Google has good reason for putting effort into effective training — investing in culture pays off. GlassDoor found that companies named to the “Best Places to Work” list consistently outperform companies on the S&P 500 by 115%.
Similarly, entrepreneur Andrea Cotter describes the beginning of her rich, lengthy career with IBM as “like learning a new language–a whole new set of behaviors.” Learning this new set of behaviors kept Cotter engaged enough to stay for 31 years. An assimilative company culture ensures that employees feel belonging; that they become a part of the company rather than just another replaceable part.
So how do you achieve this high-quality company culture? It’s a multifactor process, but most importantly, it takes consistent corporate training that’s crafted to reflect your brand and values as a company. Assimilation begins when a new hire steps into the training room, and continues each time your employees access corporate training materials or reference content.
Keep your training content in-house.
Take control of the way your content performs by bringing it in-house. Have a strong sense of your company’s brand and values, and know how to place culture at the forefront in each piece of learning content that you publish. Identify where your company’s strengths are in content development and delegate roles accordingly–look to subject-matter experts on your team to provide insight for training manuals and videos. They already know your corporate culture inside and out.
Focus on your existing data to optimize training initiatives.
As Google did with its Project Oxygen, look at your company’s own employee productivity metrics to help you evaluate what content and communication styles are most effective to build a strong internal team, and make it clear to managers what their priorities should be. As managers get better at training staff and managing their teams, you will be able to demonstrate your success over time by seeing improvements in poor-performing teams.
Take advantage of customization.
Have a conversation with your workforce and understand what makes them tick. While you certainly want them to assimilate and be part of your brand, the best way to keep them part of your culture is to make sure that they’re being heard. There’s no need to have one-size-fits-all content when you can find out definitively that your employees love interactive content, or that they prefer a mix of text, video, and infographics.
Customize your content to reflect what engages your employees, using elements such as:
- Easy-to-digest text, utilizing bullet points, short snippets, and well-placed complementary elements
- Images as media, including infographics and flowcharts
- Video and audio that reinforce and complement other elements on the page
- Dynamic content that provides an interactive approach to learning
- Social-based content, such as a message board for discussions (bonus: interacting with coworkers helps assimilation!)
Provide consistent new-hire training and ongoing development.

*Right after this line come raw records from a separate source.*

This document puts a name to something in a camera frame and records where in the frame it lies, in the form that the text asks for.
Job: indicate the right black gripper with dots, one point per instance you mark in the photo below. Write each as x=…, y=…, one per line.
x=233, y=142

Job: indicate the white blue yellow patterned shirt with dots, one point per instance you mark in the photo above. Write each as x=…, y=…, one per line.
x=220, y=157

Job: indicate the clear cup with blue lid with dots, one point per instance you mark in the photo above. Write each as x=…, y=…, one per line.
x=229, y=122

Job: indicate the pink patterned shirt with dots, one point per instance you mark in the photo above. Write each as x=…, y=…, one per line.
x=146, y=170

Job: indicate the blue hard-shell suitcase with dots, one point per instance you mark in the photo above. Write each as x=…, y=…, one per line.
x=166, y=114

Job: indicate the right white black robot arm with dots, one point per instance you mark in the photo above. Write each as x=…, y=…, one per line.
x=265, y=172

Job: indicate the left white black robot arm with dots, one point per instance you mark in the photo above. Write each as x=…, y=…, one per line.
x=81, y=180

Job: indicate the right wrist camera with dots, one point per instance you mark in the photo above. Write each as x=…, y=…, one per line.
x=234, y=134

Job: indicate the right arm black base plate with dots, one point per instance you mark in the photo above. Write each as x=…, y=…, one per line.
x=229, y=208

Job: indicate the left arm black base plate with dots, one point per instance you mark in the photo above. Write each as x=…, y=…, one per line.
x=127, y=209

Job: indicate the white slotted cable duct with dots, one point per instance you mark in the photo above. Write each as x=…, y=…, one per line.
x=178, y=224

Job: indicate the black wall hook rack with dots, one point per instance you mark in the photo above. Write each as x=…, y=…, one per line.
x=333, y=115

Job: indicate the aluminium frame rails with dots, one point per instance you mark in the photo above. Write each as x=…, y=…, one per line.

It’s easy to lose sight of corporate culture once new-hire training is done and your employees are sitting behind the desk or heading into the field on their own. First impressions are important, but ongoing development and reinforcement is integral to ensuring that employees stay happy and loyal, so give your team members access to mobile training content that they can tap into as the need arises.
Employee training is your first chance to help new staff feel comfortable at your organization and learn your company values. With the right learning content and approach to training, you can emulate that “family unit” functionality and loyalty that aids employee retention and gives your company a reputation as a great place to work.